Speaking of analog hackery anyone know where to get little glass standoffs like old analog guys used to use 30+ years ago? You would drill a hole in the PCB and solder them in and they had a terminal to solder a wire. They had low capacitance. I have a circuit with a few of these. Don't know what the proper name is for these terminals. Are they made any more? Used to do galvanometer like work with them, low leakage and capacitance.
Last time I checked, Mouser offers the detector, for less than the Pocket Geiger sold by Sparkfun (however, they currently are OOS, expecting more in February). So if you're up for making a TIA and have a little patience that would be a viable approach.

Digikey has two large-area PIN diodes made by Advanced Photonix. P/N 445-14-21-305 costs $90.76 and PDB-C110 runs $71.77. However, while they are PIN diodes I note that their capacitance is significantly higher than the X100-7, even when reverse biased. This suggests to me that their intrinsic region is narrower, so their x-ray sensitivity may not be as high. Perhaps not an issue because we're dealing with relatively low-energy xrays, but it needs to be said because they may turn out to NOT be suitable.
 
@homebrewed

Re: Unwanted noise counts
Hi Mark.
I just had an off-the-wall thought about the Am421 sources and their potential to create a big interference racket.
We "aim" the sources directly onto the material, stopping photons going in unwanted directions with 2mm or so lead.
BUT..
By far the biggest pile of stuff streaming out of them is alpha particles. These would normally have been charging smoke particles. Each one of many (millions?) is a 2+ conductive ionized gas, filling up the entire box, and discharging onto anything it encounters. Here is where I am thinking the inputs of a spectacular gain amplifier can do without these being around.

Should we consider "collecting" them with a negative biased something, or maybe simpler, shorting them out with a little aluminium foil or carbon plug over the sources?

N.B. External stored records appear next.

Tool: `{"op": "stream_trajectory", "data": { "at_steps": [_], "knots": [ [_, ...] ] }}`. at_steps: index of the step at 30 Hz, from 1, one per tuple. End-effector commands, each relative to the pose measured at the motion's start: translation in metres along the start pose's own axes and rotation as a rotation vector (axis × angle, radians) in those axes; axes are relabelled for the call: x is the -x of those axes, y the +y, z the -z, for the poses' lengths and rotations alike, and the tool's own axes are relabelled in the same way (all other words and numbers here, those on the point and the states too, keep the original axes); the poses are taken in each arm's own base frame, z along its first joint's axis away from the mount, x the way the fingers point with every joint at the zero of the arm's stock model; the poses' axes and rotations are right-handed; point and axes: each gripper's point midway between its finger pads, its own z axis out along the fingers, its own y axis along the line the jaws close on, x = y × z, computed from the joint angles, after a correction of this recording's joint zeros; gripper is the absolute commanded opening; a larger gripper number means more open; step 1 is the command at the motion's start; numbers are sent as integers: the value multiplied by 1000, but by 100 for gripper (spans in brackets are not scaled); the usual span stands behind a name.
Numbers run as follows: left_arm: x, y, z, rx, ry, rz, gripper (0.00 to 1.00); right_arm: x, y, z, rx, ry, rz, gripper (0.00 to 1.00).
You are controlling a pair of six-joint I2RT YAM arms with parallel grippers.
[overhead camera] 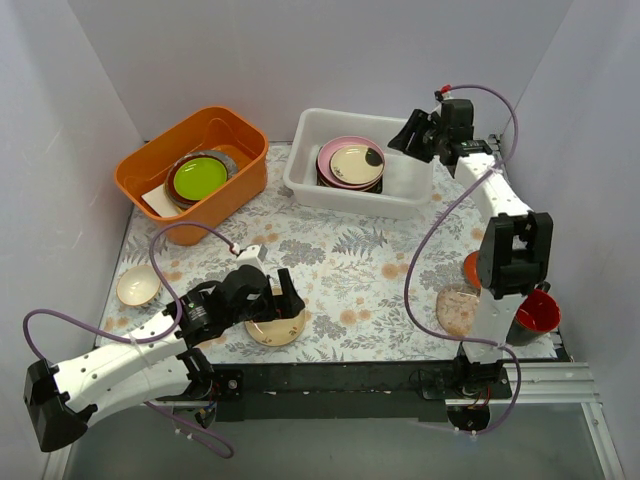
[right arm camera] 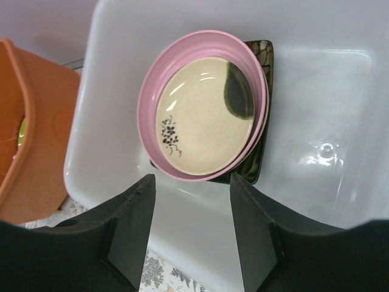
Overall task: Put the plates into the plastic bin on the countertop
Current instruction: Place the plate in the plastic bin, then pick up the plate at the center of the board.
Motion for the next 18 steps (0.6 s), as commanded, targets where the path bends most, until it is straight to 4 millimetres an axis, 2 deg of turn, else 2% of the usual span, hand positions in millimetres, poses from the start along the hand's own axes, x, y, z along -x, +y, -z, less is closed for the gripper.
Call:
{"op": "stream_trajectory", "data": {
  "at_steps": [1, 2, 3, 4, 6, 7, 8, 9, 10, 11, 12, 18],
  "knots": [
    [9, 6, 7, 57, -39, 41, 98, 6, 34, 51, 100, -50, 70, 60],
    [9, 9, 7, 68, -39, 49, 98, 0, 39, 58, 126, -37, 74, 60],
    [7, 14, 7, 90, -35, 52, 98, 1, 50, 73, 154, -51, 87, 60],
    [8, 16, 7, 105, -45, 71, 98, -16, 49, 76, 164, -19, 84, 60],
    [8, 22, 9, 130, -52, 87, 98, -25, 64, 95, 211, -16, 102, 60],
    [10, 25, 10, 146, -66, 107, 98, -43, 67, 96, 222, 18, 108, 60],
    [10, 27, 11, 156, -69, 116, 98, -50, 75, 104, 246, 26, 120, 60],
    [9, 32, 12, 179, -63, 118, 98, -58, 80, 107, 260, 41, 126, 60],
    [10, 35, 13, 197, -70, 127, 98, -79, 85, 106, 278, 85, 128, 60],
    [9, 36, 12, 206, -68, 141, 98, -87, 92, 110, 299, 103, 135, 60],
    [8, 38, 12, 215, -66, 144, 98, -105, 102, 111, 325, 140, 147, 60],
    [-1, 54, 8, 297, -42, 233, 98, -189, 126, 112, 402, 322, 151, 60]
  ]
}}
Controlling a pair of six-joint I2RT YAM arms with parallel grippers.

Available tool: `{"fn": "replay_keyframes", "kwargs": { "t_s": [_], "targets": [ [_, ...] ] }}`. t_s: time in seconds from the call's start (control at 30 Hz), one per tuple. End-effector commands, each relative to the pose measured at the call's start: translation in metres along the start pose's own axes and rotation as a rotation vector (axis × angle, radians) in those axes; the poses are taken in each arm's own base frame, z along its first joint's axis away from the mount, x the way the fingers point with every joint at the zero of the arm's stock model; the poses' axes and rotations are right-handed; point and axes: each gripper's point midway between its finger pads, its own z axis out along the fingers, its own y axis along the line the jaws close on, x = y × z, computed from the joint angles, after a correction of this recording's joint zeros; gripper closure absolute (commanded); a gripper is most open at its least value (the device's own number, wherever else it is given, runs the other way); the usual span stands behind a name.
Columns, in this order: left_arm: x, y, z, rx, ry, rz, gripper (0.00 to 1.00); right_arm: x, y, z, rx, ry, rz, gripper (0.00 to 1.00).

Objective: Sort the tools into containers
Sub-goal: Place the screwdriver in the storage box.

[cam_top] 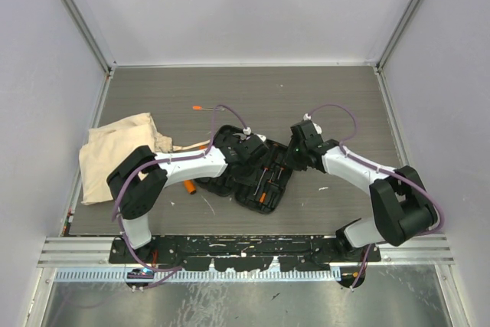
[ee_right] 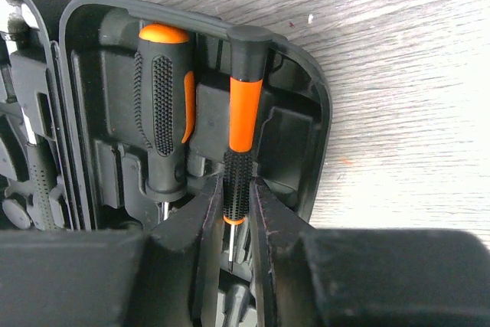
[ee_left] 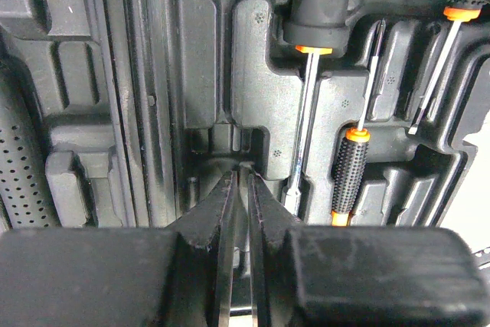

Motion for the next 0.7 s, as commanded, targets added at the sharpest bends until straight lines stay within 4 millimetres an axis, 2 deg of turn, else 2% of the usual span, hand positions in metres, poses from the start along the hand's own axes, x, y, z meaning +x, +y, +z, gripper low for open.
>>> {"fn": "replay_keyframes", "kwargs": {
  "t_s": [0.0, 0.17, 0.27, 0.43, 0.57, 0.67],
  "targets": [
    [0.012, 0.006, 0.005, -0.028, 0.043, 0.005, 0.88, -0.016, 0.013, -0.007, -0.051, -0.077, -0.015, 0.96],
    [0.003, -0.001, -0.002, -0.006, 0.017, 0.001, 0.86, -0.03, 0.021, -0.025, -0.122, -0.177, -0.052, 0.98],
    [-0.009, -0.008, -0.012, 0.022, -0.015, 0.0, 0.81, -0.037, 0.028, -0.035, -0.191, -0.245, -0.074, 0.99],
    [-0.038, -0.026, -0.042, 0.087, -0.104, 0.002, 0.69, -0.053, 0.032, -0.058, -0.257, -0.381, -0.101, 0.97],
    [-0.056, -0.032, -0.064, 0.117, -0.166, -0.003, 0.67, -0.064, 0.034, -0.076, -0.31, -0.499, -0.142, 0.95],
    [-0.066, -0.029, -0.079, 0.138, -0.202, -0.031, 0.65, -0.065, 0.039, -0.086, -0.361, -0.544, -0.222, 0.94]
  ]
}}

OK - it may be a mad notion, but I was thinking it might help lose that high count group of buckets.
I'm a bit ahead of you regarding the possibility of alpha particles contributing to the extraneous counts. I placed a little sheet of aluminum foil over the aperture hole and that didn't materially alter the count rate of my current baseline system (Am241 sources in place, copper shield between the signal conditioning board and pocket geiger board). S/W trigger level = 100mv. Darn. I was hopeful that might calm things down.....
 
Pocket Geiger is listing for $90 at Sparkfun right now. Based on what you've told me, it still seems ok to get and cannibalize, at least I get a known good diode (I hope).

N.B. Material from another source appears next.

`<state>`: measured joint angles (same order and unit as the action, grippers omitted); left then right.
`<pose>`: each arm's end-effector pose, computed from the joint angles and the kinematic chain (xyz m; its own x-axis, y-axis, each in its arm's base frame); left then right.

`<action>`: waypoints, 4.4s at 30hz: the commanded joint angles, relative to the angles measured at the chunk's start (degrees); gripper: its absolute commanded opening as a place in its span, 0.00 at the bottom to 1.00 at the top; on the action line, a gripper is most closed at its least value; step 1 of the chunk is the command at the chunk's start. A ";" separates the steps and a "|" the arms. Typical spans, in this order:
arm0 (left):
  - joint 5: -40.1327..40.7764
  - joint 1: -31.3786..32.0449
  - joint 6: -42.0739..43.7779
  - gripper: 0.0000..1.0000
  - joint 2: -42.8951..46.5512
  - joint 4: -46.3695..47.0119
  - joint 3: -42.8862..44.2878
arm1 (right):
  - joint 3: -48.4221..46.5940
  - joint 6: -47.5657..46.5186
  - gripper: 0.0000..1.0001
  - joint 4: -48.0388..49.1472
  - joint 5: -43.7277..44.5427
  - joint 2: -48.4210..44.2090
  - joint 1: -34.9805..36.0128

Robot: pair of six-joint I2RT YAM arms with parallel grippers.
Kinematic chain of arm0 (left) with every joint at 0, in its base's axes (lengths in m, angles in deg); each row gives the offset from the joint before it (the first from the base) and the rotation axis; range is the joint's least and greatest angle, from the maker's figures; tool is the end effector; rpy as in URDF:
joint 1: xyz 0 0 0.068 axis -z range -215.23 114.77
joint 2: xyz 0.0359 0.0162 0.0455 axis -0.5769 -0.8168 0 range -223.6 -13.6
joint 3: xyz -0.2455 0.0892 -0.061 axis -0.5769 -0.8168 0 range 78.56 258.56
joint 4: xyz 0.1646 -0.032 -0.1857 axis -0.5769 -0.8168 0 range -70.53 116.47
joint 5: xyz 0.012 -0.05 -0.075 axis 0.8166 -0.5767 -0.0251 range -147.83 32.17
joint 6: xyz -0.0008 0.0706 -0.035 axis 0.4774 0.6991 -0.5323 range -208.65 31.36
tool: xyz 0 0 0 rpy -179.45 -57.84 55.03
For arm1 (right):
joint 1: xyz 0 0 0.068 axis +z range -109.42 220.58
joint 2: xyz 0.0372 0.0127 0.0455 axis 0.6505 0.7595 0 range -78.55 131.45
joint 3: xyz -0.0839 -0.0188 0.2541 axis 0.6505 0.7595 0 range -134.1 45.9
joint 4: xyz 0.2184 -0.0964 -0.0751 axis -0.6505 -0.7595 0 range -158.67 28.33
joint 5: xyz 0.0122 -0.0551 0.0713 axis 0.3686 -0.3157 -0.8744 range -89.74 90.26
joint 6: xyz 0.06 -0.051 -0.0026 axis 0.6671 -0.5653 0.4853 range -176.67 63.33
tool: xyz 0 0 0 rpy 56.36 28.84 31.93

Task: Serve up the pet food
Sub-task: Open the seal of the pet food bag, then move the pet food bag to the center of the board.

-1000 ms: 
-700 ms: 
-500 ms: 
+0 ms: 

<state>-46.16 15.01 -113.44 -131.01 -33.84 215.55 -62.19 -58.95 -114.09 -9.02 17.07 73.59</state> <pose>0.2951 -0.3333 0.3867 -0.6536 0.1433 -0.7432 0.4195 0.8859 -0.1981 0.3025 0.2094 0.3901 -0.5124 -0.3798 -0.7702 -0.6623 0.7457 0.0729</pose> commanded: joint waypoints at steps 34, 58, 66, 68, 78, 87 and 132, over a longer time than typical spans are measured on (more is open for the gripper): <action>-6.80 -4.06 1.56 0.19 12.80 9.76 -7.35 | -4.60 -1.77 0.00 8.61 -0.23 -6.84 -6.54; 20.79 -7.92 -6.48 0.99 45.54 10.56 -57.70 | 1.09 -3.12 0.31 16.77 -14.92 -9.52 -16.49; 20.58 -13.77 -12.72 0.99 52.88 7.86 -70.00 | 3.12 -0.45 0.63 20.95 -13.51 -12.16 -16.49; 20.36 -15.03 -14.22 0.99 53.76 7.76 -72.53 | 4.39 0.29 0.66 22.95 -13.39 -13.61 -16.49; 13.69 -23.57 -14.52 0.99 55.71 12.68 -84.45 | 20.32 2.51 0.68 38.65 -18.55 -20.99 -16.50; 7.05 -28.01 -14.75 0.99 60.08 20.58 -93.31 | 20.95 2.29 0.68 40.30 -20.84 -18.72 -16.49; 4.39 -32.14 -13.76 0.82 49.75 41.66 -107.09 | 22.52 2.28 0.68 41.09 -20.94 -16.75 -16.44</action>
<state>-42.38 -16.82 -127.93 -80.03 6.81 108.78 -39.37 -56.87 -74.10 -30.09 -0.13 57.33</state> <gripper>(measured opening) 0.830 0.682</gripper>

Now if we are still counting angels on a pin, I seem to recall a NIST paper on battery noise. If I recall correctly, small cells are noisier than larger ones. I think I still have a copy of the paper. Have to go go look for it in my archives.

Edit: No longer in my archives, but found it online. Different chemistries have better or worse voltage noise. But nearly all batteries are better than any power supplies.